===== SUPPLIED MATERIAL

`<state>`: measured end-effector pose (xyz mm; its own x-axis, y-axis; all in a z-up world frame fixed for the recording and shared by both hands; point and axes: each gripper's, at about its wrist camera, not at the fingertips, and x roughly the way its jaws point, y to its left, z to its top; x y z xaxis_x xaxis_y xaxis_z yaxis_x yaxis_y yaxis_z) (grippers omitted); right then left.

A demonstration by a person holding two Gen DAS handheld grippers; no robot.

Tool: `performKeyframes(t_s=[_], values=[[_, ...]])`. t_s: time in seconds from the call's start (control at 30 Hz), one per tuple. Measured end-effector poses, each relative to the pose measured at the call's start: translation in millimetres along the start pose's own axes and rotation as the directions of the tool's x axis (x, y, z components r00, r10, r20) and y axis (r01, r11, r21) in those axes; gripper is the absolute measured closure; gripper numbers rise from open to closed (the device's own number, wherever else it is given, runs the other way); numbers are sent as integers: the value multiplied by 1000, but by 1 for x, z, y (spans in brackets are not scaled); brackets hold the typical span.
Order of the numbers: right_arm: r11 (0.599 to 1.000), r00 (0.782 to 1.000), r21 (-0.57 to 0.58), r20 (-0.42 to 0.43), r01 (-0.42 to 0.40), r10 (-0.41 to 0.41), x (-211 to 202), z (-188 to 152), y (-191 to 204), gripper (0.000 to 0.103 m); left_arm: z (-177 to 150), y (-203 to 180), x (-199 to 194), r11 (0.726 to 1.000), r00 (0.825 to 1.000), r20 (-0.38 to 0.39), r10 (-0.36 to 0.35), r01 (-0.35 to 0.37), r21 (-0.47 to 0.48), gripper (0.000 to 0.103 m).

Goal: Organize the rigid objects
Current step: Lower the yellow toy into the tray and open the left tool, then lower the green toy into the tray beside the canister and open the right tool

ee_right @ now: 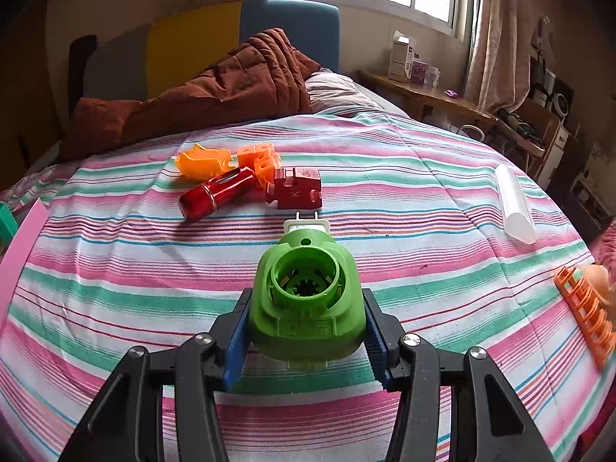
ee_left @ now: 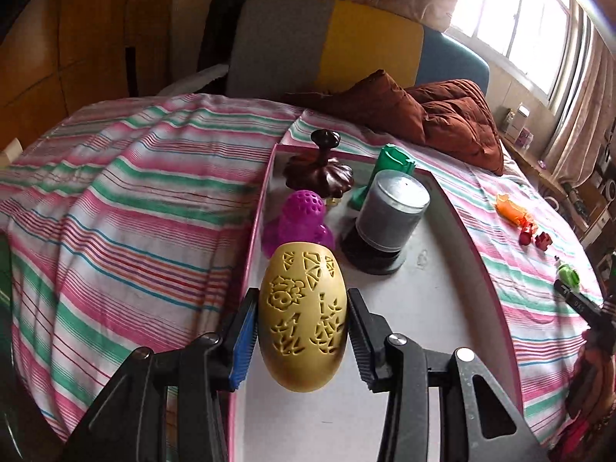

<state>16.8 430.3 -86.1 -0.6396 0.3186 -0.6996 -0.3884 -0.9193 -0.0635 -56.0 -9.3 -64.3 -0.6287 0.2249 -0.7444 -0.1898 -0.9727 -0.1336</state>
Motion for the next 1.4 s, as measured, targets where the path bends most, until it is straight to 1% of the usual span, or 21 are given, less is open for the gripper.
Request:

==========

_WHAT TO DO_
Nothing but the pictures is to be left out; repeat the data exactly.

_TASK OUTPUT_
`<state>`: measured end-effector pose (xyz mm; its own x-axis, y-axis; all in a z-up world frame fixed for the recording and shared by both hands; point and axes: each gripper's, at about its wrist camera, not at the fingertips, and x roughly the way its jaws point, y to its left, z to its top; x y z xaxis_x xaxis_y xaxis_z yaxis_x yaxis_y yaxis_z) (grippers omitted); right then left.

A demonstration by a person holding two Gen DAS handheld grippers; no robot.

Tool: `performKeyframes(t_s=[_], values=[[_, ...]])`. t_s: time in seconds from the call's start (control at 30 Hz), one per tuple. Measured end-effector poses, each relative to the pose measured at the call's start: translation in millimetres along the start pose's own axes and rotation as the directions of the tool's x axis (x, y, z components r00, r10, r20) and y axis (r01, r11, r21) in those axes; gripper is the absolute measured closure; gripper numbers rise from open to closed (the device's own number, wherever else it is given, runs the other way); numbers are sent as integers: the value multiplied by 1000, but by 1 for x, z, y (spans in brackets are not scaled); brackets hold the typical span.
Order of the numbers: right_arm: r11 (0.599 to 1.000), r00 (0.782 to 1.000), r21 (-0.57 to 0.58), r20 (-0.42 to 0.43), r01 (-0.42 to 0.40), r10 (-0.41 to 0.41), x (-211 to 202), z (-188 to 152), y (-191 to 204), gripper (0.000 to 0.103 m); left_arm: z (-177 to 150), y (-203 to 180), x (-199 to 194), r11 (0.726 to 1.000), r00 (0.825 to 1.000), r20 (-0.38 to 0.39), r10 (-0.36 to 0.35), r01 (-0.35 to 0.37), r21 (-0.47 to 0.48), gripper (0.000 to 0.103 m).

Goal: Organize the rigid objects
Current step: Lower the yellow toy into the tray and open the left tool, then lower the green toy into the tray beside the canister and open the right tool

ee_right @ now: 
ee_left @ now: 

<state>16.8 430.3 -86.1 -0.6396 0.3186 -0.6996 -0.3884 -0.9193 -0.0635 -56.0 -9.3 -64.3 -0.6287 0.2249 -0.7444 -0.1898 -0.9727 -0.1336</state>
Motion for the next 1.4 s, as measured, targets where the path bends most, until it is straight to 1% of the usual span, or 21 are given, less is open for the gripper.
Request:

Above is the complete output.